◆ **Instructions for the task**: Everything from the line with "Horizontal field of view 55°, picture" to the end of the data is to be retyped exactly, and nothing else.

-- Exercise data follows --

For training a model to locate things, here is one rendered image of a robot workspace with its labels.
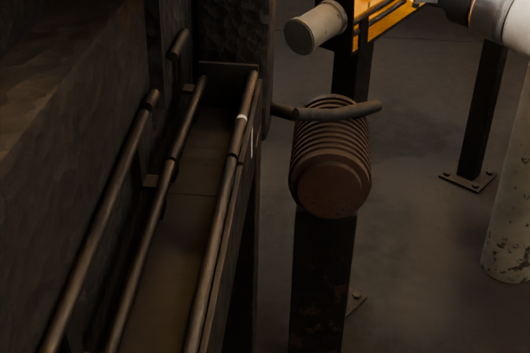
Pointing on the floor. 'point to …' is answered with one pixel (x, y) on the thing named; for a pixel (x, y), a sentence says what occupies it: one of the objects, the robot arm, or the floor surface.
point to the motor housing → (325, 223)
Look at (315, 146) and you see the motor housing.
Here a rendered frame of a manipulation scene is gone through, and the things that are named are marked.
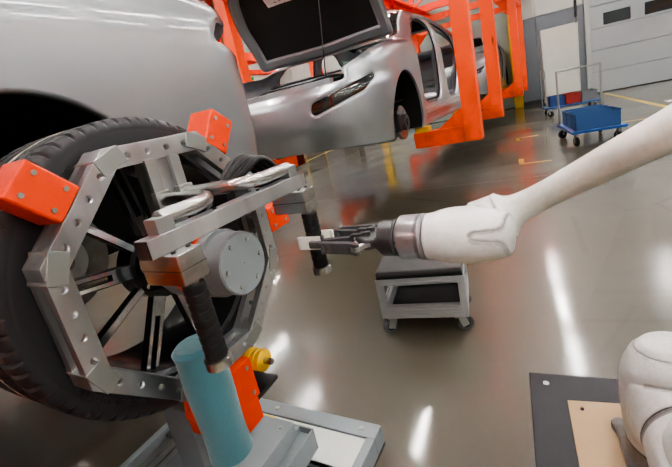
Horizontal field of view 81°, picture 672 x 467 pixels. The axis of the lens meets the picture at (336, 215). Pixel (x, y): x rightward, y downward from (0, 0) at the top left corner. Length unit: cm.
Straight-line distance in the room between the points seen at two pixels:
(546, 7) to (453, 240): 1314
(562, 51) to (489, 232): 1141
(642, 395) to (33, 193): 105
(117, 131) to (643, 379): 109
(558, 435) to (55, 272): 106
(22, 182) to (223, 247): 32
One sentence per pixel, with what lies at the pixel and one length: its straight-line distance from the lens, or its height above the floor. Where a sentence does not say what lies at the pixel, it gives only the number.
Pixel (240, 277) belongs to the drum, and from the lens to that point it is 80.
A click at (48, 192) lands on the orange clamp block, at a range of 77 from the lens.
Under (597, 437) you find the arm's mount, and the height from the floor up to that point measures 31.
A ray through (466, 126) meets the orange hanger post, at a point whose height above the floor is 67.
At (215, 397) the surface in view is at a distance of 83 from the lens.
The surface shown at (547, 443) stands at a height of 30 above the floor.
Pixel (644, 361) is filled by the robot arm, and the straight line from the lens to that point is 92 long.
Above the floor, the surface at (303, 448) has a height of 15.
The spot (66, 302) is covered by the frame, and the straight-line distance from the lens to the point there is 78.
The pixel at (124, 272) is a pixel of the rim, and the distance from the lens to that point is 95.
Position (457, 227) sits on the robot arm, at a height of 86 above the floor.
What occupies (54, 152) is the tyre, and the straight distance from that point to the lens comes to 88.
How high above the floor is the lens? 110
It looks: 15 degrees down
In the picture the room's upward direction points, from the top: 12 degrees counter-clockwise
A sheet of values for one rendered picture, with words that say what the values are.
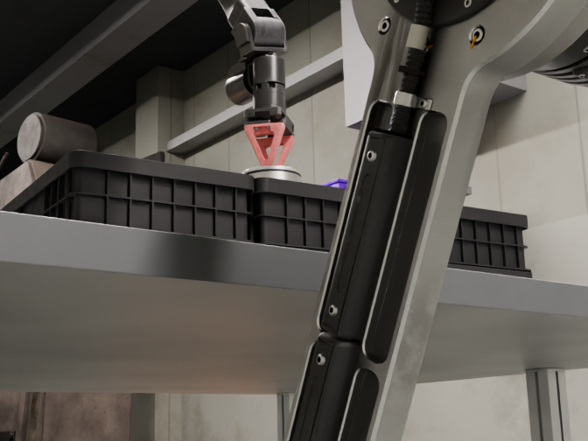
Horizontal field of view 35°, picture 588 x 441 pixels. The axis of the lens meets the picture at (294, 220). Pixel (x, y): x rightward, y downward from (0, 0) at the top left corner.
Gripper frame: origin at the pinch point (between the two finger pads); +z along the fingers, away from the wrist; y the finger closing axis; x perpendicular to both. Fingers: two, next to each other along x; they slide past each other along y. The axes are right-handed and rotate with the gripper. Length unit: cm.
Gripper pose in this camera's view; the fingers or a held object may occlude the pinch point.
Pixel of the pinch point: (270, 168)
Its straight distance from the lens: 157.4
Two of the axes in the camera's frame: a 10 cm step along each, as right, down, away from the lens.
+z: 0.2, 9.7, -2.2
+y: -2.3, -2.1, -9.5
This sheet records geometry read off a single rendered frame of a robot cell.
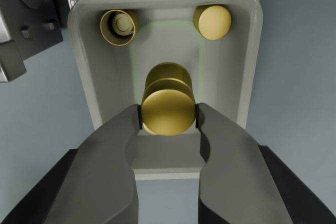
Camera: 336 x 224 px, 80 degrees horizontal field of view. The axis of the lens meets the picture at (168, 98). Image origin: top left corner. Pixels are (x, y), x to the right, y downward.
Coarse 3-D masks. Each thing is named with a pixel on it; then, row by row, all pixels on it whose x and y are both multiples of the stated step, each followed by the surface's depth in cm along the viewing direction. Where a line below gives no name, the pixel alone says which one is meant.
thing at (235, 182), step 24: (216, 120) 10; (216, 144) 9; (240, 144) 9; (216, 168) 8; (240, 168) 8; (264, 168) 8; (216, 192) 7; (240, 192) 7; (264, 192) 7; (216, 216) 6; (240, 216) 6; (264, 216) 6; (288, 216) 6
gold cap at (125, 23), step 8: (104, 16) 20; (112, 16) 24; (120, 16) 22; (128, 16) 20; (136, 16) 23; (104, 24) 21; (112, 24) 23; (120, 24) 23; (128, 24) 23; (136, 24) 22; (104, 32) 21; (112, 32) 23; (120, 32) 23; (128, 32) 23; (112, 40) 22; (120, 40) 22; (128, 40) 22
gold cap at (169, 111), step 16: (160, 64) 15; (176, 64) 15; (160, 80) 12; (176, 80) 12; (144, 96) 12; (160, 96) 11; (176, 96) 11; (192, 96) 12; (144, 112) 12; (160, 112) 12; (176, 112) 12; (192, 112) 12; (160, 128) 12; (176, 128) 12
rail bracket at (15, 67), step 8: (0, 40) 13; (8, 40) 14; (0, 48) 13; (8, 48) 13; (16, 48) 14; (0, 56) 13; (8, 56) 13; (16, 56) 14; (0, 64) 13; (8, 64) 13; (16, 64) 14; (0, 72) 13; (8, 72) 13; (16, 72) 14; (24, 72) 15; (0, 80) 13; (8, 80) 13
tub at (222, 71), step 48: (96, 0) 17; (144, 0) 17; (192, 0) 17; (240, 0) 17; (96, 48) 21; (144, 48) 26; (192, 48) 26; (240, 48) 20; (96, 96) 21; (240, 96) 21; (144, 144) 31; (192, 144) 30
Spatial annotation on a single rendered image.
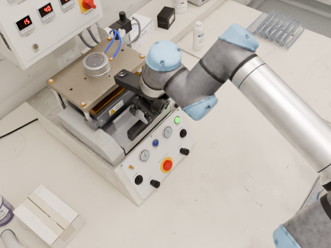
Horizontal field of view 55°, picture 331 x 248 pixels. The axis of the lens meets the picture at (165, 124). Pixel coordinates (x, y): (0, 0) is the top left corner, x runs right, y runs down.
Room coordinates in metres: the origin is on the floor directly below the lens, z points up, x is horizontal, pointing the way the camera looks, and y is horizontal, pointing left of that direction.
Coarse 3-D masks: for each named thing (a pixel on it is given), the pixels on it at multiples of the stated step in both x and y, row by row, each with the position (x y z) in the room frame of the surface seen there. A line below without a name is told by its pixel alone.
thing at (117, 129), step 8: (120, 112) 0.67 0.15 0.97; (128, 112) 0.64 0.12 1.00; (168, 112) 0.68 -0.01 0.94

-- Exercise data concluded --

◆ **Expected answer**:
Horizontal field of view 55°, picture 331 x 248 pixels. The axis of the lens meets the picture at (165, 124). Pixel coordinates (x, y): (0, 0) is the top left corner, x runs right, y runs down.
Room coordinates in metres: the origin is on the floor directly below the lens, z points up, x is horizontal, pointing the way the camera looks, and y is horizontal, pointing left of that direction.
Coarse 3-D masks: for each named thing (a pixel on it is given), the pixels on it at multiples of the stated step in both x and y, row by row, each with the position (x y z) in the room frame of the surface seen there. A line below without a name is told by its pixel alone.
thing at (117, 129), step 8: (120, 112) 0.67 0.15 0.97; (128, 112) 0.64 0.12 1.00; (168, 112) 0.68 -0.01 0.94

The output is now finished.